- _Problem requirements_:
Would you repeat exactly the part of the listing below that runs from the line containing "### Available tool" down to the line containing "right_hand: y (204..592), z", inclusive, and nothing else?

- _Data in this exercise_:
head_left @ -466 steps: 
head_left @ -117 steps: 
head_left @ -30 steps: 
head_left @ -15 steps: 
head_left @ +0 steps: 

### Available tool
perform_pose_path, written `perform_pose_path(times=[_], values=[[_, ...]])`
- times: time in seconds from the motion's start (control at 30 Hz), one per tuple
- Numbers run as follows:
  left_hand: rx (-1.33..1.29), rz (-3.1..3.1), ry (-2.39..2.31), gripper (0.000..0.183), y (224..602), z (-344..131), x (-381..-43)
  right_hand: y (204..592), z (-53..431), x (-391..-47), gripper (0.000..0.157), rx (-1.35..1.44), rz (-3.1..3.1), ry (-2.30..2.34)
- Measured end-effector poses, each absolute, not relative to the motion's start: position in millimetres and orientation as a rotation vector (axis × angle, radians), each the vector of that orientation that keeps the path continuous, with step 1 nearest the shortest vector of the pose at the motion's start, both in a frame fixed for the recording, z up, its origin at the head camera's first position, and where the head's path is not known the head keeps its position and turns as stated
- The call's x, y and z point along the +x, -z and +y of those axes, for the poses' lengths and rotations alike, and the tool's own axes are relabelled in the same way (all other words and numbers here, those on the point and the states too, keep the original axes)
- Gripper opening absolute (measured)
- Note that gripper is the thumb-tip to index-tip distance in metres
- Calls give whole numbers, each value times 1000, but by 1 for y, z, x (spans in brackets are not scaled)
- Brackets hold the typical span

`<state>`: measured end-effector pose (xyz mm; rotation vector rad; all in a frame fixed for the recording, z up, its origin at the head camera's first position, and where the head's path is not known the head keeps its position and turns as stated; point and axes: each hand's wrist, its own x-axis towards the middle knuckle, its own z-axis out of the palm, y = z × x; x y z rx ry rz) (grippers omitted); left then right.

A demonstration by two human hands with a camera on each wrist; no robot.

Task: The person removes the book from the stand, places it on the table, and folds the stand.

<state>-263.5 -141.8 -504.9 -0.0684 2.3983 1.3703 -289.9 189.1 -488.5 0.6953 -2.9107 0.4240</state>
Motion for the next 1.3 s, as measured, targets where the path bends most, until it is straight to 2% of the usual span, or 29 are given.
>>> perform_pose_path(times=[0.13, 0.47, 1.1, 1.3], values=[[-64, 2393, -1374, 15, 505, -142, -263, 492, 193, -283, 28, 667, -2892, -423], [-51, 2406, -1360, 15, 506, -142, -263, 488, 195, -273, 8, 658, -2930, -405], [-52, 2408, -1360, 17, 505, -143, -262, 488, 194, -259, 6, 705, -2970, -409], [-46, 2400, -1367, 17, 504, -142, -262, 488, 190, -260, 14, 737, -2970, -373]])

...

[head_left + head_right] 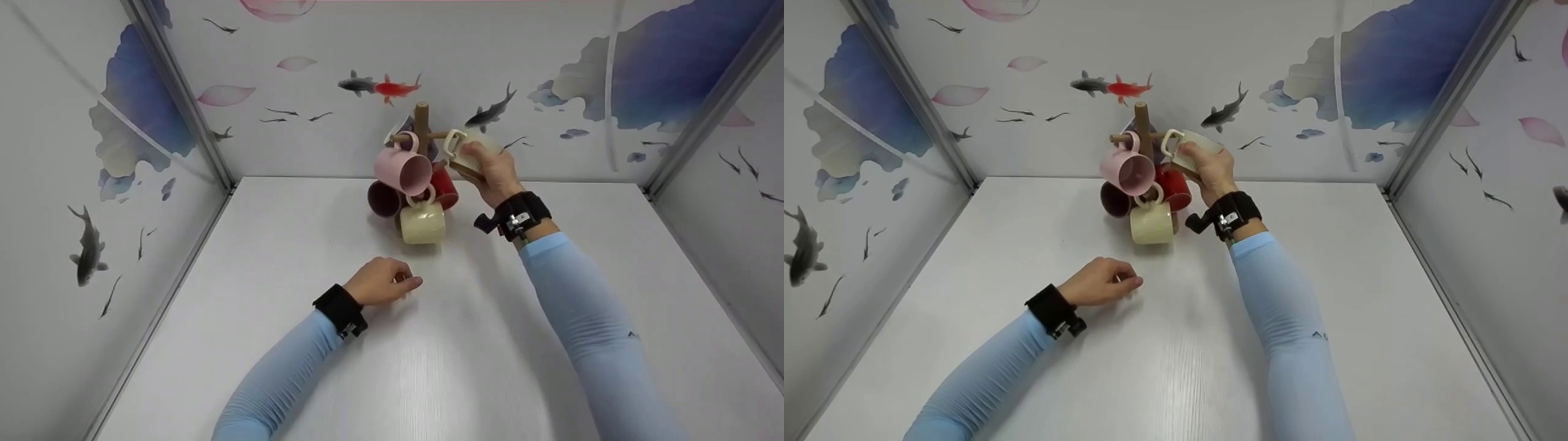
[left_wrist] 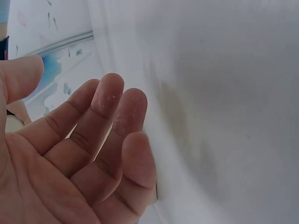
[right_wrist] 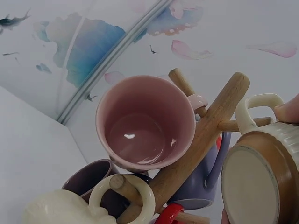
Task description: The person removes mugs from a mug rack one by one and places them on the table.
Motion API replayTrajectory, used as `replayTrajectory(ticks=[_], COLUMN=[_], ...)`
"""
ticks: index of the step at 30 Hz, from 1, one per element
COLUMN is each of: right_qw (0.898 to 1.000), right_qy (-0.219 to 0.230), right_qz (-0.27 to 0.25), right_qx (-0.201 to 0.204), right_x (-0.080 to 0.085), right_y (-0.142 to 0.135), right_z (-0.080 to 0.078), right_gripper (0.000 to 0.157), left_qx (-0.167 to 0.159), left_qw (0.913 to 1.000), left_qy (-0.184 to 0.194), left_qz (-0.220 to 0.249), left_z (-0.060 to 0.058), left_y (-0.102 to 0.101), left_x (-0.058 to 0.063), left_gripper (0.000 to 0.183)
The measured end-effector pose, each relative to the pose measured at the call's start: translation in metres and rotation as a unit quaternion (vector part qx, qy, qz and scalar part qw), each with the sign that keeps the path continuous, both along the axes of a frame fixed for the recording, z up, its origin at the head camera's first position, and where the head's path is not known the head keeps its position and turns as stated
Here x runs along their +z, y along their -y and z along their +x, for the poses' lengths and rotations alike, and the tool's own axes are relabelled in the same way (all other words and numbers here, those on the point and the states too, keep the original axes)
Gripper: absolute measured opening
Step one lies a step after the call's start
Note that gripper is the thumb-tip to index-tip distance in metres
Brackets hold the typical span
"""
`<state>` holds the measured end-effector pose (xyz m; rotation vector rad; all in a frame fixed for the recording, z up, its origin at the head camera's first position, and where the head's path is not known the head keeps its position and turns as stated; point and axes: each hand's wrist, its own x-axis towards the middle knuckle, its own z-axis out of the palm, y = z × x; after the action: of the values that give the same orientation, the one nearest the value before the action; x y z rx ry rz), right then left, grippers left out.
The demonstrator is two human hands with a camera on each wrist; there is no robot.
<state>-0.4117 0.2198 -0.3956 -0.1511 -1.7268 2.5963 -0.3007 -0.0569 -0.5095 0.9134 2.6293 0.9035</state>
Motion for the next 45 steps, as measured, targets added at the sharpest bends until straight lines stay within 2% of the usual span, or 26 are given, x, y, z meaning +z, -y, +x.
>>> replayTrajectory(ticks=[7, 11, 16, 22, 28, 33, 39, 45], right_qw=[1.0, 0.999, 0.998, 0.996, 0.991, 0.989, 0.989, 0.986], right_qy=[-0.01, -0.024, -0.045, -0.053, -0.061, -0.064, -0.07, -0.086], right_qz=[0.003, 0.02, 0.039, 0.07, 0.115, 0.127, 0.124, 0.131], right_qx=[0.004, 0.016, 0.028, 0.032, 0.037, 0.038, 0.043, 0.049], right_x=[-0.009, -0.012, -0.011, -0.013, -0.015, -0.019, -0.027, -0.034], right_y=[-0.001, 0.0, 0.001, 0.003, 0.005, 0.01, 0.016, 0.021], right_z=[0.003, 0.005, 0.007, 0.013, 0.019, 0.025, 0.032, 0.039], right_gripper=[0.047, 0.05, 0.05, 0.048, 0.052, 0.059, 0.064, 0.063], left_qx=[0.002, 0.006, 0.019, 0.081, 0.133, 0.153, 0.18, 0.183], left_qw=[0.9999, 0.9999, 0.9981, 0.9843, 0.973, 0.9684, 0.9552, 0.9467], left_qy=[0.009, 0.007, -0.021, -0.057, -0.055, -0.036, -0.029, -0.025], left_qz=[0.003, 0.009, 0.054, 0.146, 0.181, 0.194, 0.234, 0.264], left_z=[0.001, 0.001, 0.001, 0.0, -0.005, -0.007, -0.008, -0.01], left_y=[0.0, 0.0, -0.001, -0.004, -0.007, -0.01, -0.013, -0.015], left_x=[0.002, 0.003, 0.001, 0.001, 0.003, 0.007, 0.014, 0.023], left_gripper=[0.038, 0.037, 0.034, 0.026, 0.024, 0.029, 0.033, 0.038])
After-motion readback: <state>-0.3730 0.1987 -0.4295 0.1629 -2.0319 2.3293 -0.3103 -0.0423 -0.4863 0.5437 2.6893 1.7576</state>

- _Response area_:
### Available tool
perform_pose_path, written `perform_pose_path(times=[_], values=[[_, ...]])`
- times: time in seconds from the motion's start (control at 30 Hz), one per tuple
- Numbers run as follows:
  left_hand: rx (-1.33..1.29), rz (-3.1..3.1), ry (-2.39..2.31), gripper (0.000..0.183), y (224..602), z (-344..131), x (-381..-43)
  right_hand: y (204..592), z (-53..431), x (-391..-47), gripper (0.000..0.157), rx (-1.35..1.44), rz (-3.1..3.1), ry (-2.30..2.34)

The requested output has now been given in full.